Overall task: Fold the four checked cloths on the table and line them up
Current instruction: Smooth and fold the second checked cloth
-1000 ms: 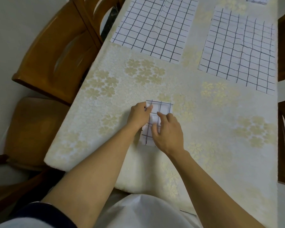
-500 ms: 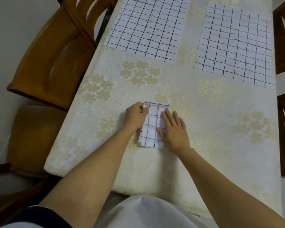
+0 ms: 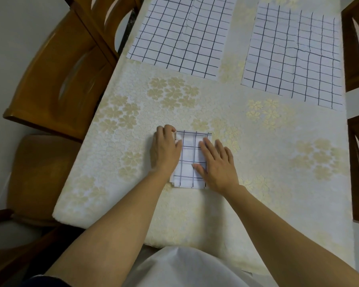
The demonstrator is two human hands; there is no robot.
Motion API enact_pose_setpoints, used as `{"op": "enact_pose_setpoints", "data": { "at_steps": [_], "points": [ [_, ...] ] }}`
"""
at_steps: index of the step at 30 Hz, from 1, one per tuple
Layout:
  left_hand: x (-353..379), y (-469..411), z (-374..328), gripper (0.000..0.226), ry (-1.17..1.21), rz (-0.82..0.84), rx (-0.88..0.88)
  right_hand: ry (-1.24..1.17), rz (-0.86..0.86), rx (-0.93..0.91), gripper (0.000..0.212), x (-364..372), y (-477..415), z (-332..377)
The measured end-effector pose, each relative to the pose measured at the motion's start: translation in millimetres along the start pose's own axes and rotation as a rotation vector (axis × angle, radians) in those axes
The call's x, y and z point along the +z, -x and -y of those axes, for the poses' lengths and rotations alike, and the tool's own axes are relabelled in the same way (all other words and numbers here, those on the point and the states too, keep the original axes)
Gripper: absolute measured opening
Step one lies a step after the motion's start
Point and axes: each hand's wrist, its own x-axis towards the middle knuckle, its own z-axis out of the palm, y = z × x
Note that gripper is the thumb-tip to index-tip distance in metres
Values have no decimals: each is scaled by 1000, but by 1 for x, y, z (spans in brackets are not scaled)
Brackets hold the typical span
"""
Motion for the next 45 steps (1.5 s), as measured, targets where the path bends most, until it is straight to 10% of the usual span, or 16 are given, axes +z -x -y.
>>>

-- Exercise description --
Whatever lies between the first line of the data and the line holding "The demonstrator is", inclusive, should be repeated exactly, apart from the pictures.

-- Solution to this task --
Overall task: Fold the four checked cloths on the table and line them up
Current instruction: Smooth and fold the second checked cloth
-1000 ms: 
-500 ms: 
+0 ms: 
The demonstrator is two human hands; there is no robot.

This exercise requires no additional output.